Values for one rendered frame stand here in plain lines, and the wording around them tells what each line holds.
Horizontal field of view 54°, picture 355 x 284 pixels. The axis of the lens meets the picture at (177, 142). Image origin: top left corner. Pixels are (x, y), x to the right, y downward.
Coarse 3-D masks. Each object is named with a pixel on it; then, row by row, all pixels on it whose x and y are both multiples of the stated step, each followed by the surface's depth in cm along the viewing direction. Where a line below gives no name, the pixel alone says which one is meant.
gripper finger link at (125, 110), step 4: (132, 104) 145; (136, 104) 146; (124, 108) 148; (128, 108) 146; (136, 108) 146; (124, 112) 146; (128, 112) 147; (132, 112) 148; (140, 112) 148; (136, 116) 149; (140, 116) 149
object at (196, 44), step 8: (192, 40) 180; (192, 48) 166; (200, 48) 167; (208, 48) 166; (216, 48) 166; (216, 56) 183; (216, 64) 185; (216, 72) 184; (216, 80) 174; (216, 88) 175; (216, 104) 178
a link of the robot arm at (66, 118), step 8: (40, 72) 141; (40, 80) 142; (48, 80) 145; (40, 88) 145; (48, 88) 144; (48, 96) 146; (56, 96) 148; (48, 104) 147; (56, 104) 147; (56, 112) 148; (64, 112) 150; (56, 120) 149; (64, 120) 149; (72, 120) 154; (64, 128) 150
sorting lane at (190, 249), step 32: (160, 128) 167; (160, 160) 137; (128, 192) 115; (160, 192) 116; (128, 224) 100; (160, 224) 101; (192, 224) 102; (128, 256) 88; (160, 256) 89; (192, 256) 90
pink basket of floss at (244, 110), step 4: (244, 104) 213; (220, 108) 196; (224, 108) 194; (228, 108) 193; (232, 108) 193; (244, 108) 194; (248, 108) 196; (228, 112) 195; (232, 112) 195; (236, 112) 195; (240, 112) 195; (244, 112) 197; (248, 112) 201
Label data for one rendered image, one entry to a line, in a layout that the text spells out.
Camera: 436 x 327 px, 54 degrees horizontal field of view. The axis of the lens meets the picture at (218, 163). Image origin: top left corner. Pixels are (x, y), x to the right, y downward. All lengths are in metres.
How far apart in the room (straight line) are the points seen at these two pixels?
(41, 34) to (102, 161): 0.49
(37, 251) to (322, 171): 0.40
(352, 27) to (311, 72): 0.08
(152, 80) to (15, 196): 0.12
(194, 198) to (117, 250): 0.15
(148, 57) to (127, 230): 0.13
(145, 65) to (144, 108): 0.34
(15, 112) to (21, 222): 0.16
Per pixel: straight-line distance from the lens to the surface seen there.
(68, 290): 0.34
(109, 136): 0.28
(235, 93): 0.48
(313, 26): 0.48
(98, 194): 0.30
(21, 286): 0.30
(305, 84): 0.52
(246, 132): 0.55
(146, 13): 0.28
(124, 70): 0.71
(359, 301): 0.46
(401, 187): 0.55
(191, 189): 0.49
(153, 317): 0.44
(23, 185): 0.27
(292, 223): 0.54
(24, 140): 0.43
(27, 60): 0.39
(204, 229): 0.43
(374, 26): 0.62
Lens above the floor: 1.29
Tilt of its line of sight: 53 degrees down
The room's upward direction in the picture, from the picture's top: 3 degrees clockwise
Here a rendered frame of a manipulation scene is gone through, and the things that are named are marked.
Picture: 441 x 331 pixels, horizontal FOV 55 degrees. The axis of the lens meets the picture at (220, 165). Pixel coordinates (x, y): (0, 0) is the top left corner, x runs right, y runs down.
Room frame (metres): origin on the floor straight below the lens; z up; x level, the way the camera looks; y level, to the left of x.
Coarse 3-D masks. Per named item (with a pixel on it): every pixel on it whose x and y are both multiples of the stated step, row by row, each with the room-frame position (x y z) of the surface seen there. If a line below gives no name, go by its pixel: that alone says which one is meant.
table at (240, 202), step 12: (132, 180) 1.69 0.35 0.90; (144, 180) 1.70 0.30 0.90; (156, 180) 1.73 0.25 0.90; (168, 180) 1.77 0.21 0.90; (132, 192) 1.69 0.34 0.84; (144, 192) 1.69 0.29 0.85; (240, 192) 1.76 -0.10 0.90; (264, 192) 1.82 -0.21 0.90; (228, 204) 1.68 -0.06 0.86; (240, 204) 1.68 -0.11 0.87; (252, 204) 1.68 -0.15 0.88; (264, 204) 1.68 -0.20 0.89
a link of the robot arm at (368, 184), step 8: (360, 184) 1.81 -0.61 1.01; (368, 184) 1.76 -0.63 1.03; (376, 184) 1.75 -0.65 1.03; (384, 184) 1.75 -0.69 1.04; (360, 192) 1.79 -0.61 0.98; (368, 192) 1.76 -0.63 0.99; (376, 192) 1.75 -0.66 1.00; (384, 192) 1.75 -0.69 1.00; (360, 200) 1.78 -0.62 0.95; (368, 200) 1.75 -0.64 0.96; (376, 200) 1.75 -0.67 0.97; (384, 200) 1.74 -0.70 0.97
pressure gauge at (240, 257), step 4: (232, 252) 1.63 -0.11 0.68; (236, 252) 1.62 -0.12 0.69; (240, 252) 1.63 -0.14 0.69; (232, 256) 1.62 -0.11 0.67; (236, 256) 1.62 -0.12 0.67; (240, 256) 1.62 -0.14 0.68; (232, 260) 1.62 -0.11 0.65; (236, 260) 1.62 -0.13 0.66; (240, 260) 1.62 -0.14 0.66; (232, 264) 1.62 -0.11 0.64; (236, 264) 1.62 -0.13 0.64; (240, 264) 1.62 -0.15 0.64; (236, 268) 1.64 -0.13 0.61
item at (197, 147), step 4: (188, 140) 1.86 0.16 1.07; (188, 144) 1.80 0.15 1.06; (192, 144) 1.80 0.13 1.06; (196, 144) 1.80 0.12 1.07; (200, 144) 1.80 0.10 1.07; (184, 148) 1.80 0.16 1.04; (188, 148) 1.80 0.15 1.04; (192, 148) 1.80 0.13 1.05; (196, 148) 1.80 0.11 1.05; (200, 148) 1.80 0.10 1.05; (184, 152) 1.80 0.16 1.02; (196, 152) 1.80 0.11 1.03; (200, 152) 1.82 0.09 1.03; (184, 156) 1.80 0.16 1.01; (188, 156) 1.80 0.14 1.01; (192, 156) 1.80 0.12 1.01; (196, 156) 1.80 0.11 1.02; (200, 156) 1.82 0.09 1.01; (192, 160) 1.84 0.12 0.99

...

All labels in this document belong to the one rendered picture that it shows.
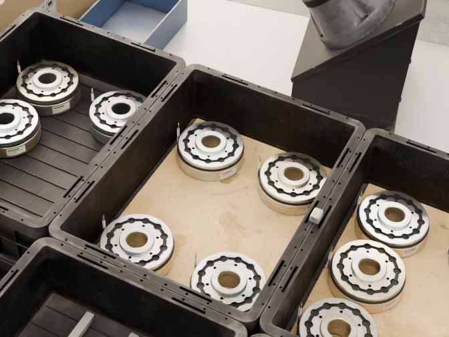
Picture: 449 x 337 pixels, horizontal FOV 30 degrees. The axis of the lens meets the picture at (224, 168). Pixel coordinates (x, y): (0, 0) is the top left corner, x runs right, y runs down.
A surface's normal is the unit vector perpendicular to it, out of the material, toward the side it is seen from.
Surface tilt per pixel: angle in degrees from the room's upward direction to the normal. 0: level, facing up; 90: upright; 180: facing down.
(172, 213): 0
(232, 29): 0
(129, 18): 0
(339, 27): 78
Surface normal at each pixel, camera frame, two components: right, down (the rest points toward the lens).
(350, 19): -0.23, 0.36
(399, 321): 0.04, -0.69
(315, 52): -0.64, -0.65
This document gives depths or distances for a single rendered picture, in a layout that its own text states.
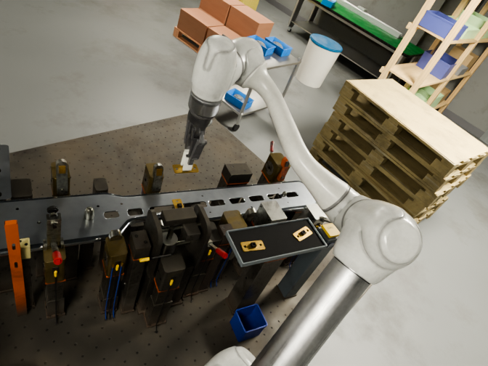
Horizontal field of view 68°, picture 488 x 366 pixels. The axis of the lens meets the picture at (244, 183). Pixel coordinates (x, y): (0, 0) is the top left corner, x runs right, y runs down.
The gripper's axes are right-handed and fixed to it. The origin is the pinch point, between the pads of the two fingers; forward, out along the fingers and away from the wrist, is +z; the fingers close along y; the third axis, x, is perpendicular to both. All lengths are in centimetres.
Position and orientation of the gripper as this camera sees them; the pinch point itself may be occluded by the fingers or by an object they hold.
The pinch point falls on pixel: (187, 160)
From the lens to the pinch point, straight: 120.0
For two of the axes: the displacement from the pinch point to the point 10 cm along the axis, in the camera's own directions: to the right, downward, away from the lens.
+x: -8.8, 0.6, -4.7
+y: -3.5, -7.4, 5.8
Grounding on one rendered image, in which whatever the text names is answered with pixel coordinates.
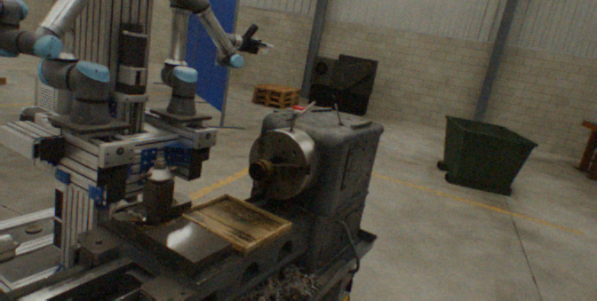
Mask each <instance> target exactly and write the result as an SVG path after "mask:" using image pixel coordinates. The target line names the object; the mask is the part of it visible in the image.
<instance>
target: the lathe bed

### [REQUIREMENT]
Above are the records; copy exactly the lines from the one with "(172, 213): 0" through the one with "target: the lathe bed", including both, and nothing more. Leave out pictures.

### [ANSWER TO THE PROBLEM]
(172, 213): 0
(232, 29): 0
(129, 18): 0
(339, 27): 78
Surface normal at each pixel, camera frame, two components: right, down (the rest points toward the lens).
(350, 19): -0.23, 0.36
(399, 321): 0.04, -0.69
(315, 52): -0.64, -0.65
This document gives depths or distances for a single rendered picture, in a layout that its own text states.
Horizontal field of view 68°, picture 488 x 366 pixels. The axis of the lens meets the picture at (244, 183). Pixel coordinates (x, y): (0, 0) is the top left corner, x runs right, y runs down.
The gripper's axes are right-handed and fixed to it. The origin is the pinch point, between the pads of the two fingers; forward, out along the fingers and away from the wrist, is +z; the fingers close along y; the third axis, x, is perpendicular to both. All lengths are in centimetres.
Position and orientation of the gripper as this camera sees them; the pinch point itself may be occluded by the fingers or by an object they hold.
The pinch point falls on pixel: (187, 160)
From the lens to the pinch point, straight: 120.0
For two of the axes: the displacement from the pinch point to the point 10 cm along the axis, in the camera's own directions: to the right, downward, away from the lens.
+x: -8.8, 0.6, -4.7
+y: -3.5, -7.4, 5.8
Grounding on one rendered image, in which whatever the text names is answered with pixel coordinates.
Mask each <instance> target exactly and write the result as an SVG path after "mask:" using image pixel coordinates. The target line names the object; the mask is the part of it visible in the image.
<instance>
target: the lathe bed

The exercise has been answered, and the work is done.